How are gifts claimed for deceased individuals?
For charitable donations made when an individual dies after 2015, the donation of property will be deemed to have been made by the estate at the time the property is transferred to a qualified donee. For transfers of eligible property within the first 36 months after the individual’s death, the estate will have the flexibility of allocating the donation to the tax year of the estate in which the donation is made, to a previous tax year of the estate, or to the last or next-to-last tax year of the individual.
To calculate the charitable tax credit for gifts made before the date of death and gifts made by will, use line 349 (Donations and gifts) of the individual’s final T1 income tax and benefit return.

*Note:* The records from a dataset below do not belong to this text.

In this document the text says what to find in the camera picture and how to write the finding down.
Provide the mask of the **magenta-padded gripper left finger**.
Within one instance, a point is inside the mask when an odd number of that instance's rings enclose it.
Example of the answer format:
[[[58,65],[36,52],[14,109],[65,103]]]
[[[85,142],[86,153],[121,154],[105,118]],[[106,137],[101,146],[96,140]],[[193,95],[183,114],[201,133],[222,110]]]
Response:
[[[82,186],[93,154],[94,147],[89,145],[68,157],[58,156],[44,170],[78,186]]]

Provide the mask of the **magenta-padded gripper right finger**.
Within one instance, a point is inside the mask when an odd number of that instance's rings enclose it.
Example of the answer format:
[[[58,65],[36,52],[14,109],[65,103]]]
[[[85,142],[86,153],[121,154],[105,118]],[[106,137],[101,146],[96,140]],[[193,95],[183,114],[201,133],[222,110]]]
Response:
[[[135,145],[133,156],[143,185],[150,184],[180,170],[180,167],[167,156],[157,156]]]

Where supported by official receipts, eligible amounts of the following gifts may be claimed in the deceased individual’s final return:
- gifts that the deceased, or his or her spouse or common-law partner, made before the date of death;
- gifts bequeathed in the will;
- the unclaimed portion of any gifts made in the five years before the year of death; and
- gifts of proceeds distributed directly from an RRSP (including a group RRSP), RRIF, or life insurance policy where the qualified donee is the designated beneficiary. This does not apply if the qualified donee is a policyholder under the life insurance policy or is the assignee of the life insurance policy.
One of the following amounts can be claimed, whichever is lower:
- the eligible amount of the gift(s); or
- 100% of the deceased’s net income (line 236).
If the eligible amount of the gifts exceeds the net income of the deceased individual in the year of death, you may be able to adjust the deceased’s return for the preceding year to include the unused part of these gifts (up to 100% of the deceased’s net income for that year).